The remittance in 2014-15 also rose 7.6 percent from $14.23 billion in the previous fiscal year, according to Bangladesh Bank (BB) statistics released yesterday.
A huge increase in manpower export, backed by the central bank’s proactive measures to facilitate the inflow through formal channel, is believed to have driven the remittance growth.
“The higher inflow of remittance is the outcome of our continuous effort of the last couple of years,” BB Governor Atiur Rahman said in a statement.
The central bank along with the commercial banks has worked hard round the year aiming to increase the flow of inward remittance from across the world, he said.
Stable exchange rate of the Bangladeshi taka against the US dollar has also helped achieve the steady growth in remittance inflow, Atiur Rahman explained.
“Delivery channel of inward remittances to the beneficiary has improved significantly because of the bank-led effective mobile banking under the leadership of BB,” the governor added.
While proposing the budget for the 2015-16 FY in parliament on June 4, Finance Minister AMA Muhith said Saudi Arabia had re-opened its labour market to Bangladeshi workers after a six-year hiatus, indicating future growth prospects for manpower export.

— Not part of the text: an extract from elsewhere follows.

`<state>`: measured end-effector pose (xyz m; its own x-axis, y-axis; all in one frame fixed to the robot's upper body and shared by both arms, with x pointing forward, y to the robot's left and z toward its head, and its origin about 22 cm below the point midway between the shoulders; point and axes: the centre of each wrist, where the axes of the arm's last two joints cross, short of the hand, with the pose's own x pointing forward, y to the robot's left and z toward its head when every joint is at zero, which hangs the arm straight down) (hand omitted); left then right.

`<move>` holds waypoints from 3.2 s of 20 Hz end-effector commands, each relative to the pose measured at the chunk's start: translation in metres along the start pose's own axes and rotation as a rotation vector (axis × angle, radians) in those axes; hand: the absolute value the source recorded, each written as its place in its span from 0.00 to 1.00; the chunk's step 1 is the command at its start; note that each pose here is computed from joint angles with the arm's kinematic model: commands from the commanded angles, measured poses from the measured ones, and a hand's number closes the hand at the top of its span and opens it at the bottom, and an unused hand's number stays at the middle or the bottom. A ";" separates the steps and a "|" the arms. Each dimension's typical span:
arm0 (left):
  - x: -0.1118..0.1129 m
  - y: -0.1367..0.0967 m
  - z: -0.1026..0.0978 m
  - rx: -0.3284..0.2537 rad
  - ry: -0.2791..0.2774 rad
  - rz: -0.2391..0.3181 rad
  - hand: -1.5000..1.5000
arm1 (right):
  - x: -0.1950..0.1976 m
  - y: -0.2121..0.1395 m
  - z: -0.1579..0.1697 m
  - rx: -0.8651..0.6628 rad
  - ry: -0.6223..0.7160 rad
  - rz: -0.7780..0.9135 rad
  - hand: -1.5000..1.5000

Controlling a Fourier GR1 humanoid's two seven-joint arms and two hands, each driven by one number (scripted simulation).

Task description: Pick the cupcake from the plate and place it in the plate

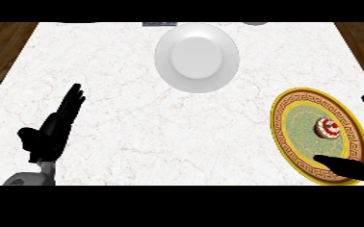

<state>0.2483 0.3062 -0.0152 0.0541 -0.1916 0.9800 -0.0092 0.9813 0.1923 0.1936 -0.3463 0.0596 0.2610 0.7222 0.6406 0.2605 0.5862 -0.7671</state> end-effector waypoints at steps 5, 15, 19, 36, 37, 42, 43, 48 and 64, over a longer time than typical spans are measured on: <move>0.000 -0.001 -0.003 -0.013 0.001 -0.002 0.50 | 0.021 -0.008 0.005 0.168 0.162 0.114 0.00; -0.007 -0.009 -0.006 0.006 -0.006 0.006 0.50 | 0.012 -0.007 -0.018 0.247 0.313 0.284 0.00; 0.000 0.006 0.008 -0.010 -0.027 -0.015 0.50 | 0.000 -0.004 -0.030 0.289 0.318 0.261 0.00; -0.008 -0.014 0.004 -0.004 -0.012 0.002 0.50 | -0.033 0.039 -0.052 0.318 0.363 0.324 0.00; -0.020 -0.005 -0.004 -0.010 0.006 0.005 0.50 | -0.033 0.046 -0.075 0.350 0.342 0.292 1.00; -0.007 -0.015 0.003 -0.009 -0.019 -0.008 0.50 | -0.048 0.060 -0.067 0.378 0.279 0.326 1.00; -0.012 -0.013 -0.013 -0.006 0.004 -0.006 0.50 | -0.032 0.049 -0.065 0.365 0.273 0.311 1.00; -0.012 -0.009 0.010 -0.007 -0.013 0.020 0.50 | -0.035 0.065 -0.060 0.332 0.237 0.314 1.00; 0.006 -0.003 -0.013 0.001 0.002 0.003 0.50 | 0.076 0.074 -0.006 0.000 0.013 0.317 1.00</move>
<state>0.2552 0.3093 -0.0193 0.0504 -0.1882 0.9808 -0.0115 0.9819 0.1890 0.2433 -0.2835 0.0288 0.4020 0.8512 0.3373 0.0845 0.3324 -0.9394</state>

Remittance sent by more than eight million migrant workers plays a crucial role in the country’s economy, helping reduce the overall incidence of poverty as well as maintaining a healthy balance of payments.
According to a recent study by the World Bank, remittance has helped reduce the poverty level in Bangladesh by 1.5 percent. It also accounts for about 66 percent of the country’s foreign currency reserves, providing Bangladesh with a strong and stable external position.